If you’ve ever been in a queue in Russia and felt the breath of the man standing behind you, then you’ve probably wondered how Russians conceive of personal space. What you may not know is that the Russian language does not have a word that equates to “privacy” in English, in the sense of valuing one’s privacy or adjusting one’s privacy settings. Just don’t tell Facebook’s lawyers.

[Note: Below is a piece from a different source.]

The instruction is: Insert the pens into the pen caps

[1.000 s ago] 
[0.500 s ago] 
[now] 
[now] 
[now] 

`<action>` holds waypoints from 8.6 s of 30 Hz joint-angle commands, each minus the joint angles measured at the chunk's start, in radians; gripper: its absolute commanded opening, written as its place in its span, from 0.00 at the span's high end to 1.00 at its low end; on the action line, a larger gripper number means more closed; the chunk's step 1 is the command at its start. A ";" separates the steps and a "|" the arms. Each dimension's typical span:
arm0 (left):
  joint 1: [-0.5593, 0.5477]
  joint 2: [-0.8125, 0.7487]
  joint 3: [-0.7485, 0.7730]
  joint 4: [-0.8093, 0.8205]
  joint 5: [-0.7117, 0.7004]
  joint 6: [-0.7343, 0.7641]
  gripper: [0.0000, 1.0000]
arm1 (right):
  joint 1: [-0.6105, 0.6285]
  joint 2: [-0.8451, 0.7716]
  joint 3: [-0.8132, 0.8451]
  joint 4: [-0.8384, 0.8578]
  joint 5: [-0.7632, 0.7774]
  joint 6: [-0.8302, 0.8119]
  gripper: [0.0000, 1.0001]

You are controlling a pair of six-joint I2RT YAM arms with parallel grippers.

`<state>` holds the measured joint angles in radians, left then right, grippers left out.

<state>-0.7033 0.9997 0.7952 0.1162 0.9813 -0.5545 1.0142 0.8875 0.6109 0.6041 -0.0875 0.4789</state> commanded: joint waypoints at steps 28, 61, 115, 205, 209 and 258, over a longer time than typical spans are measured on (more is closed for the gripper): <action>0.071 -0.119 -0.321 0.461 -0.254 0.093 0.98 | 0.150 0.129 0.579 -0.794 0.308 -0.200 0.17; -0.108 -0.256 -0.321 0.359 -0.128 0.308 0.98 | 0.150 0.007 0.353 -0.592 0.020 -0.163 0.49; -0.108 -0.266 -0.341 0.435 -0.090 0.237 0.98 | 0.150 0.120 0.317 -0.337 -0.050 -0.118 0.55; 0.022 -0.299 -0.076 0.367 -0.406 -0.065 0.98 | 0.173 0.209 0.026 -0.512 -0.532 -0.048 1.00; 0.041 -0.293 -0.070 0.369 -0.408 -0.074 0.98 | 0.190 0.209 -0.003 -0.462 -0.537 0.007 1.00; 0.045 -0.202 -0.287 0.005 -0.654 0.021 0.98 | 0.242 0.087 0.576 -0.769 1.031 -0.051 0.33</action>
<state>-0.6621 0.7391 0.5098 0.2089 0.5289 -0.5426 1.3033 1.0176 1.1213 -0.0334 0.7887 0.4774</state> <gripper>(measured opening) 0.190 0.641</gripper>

APT, or Algonquin People Time

Einstein discovered what the Algonquin tribes inhabiting Canada and the Northeastern U.S. have long known: Time is relative. As anthropologist Evan T. Pritchard has documented, the Algonquin language has no word for “time” as an abstract concept, since its speakers have “no concept of time outside its embodiments in the things of nature.” They may point at the sky and ask “Where is it now?” in reference to the sun, but time for the Algonquin lies in the natural rhythm of things, and they live very much in the here and now. Thus, there is no need for “holidays” or “weekends” in Algonquin. And debts remain gloriously unpaid.

Gaelic? Yes? No? Dunno!

Your mother always told you to speak in complete sentences, but if you find yourself conversing in Gaelic, then you’ll have no other choice. That’s because there are no words for “yes” or “no” in the traditional Irish language. Instead, you must reply by referring back to the question asked with a full positive or negative statement. So before the bartender asks if you want that third pint of Guinness, make sure you’ve practiced saying, “I would like another pint” before you hit the pub.

The French Kiss

Despite their reputation as lovers and mouth-to-mouth innovators, the French find themselves without a precise term to describe the act of kissing. The verb baiser may once have meant “to kiss,” but today the expression moves lovers from first base to a home run. And though some use embrasser (“embrace”) to signify kissing, it also can mean to hug or caress. So before you suggest a lover’s kiss in front of the Eiffel Tower en français, make sure you and your lover are speaking the same language.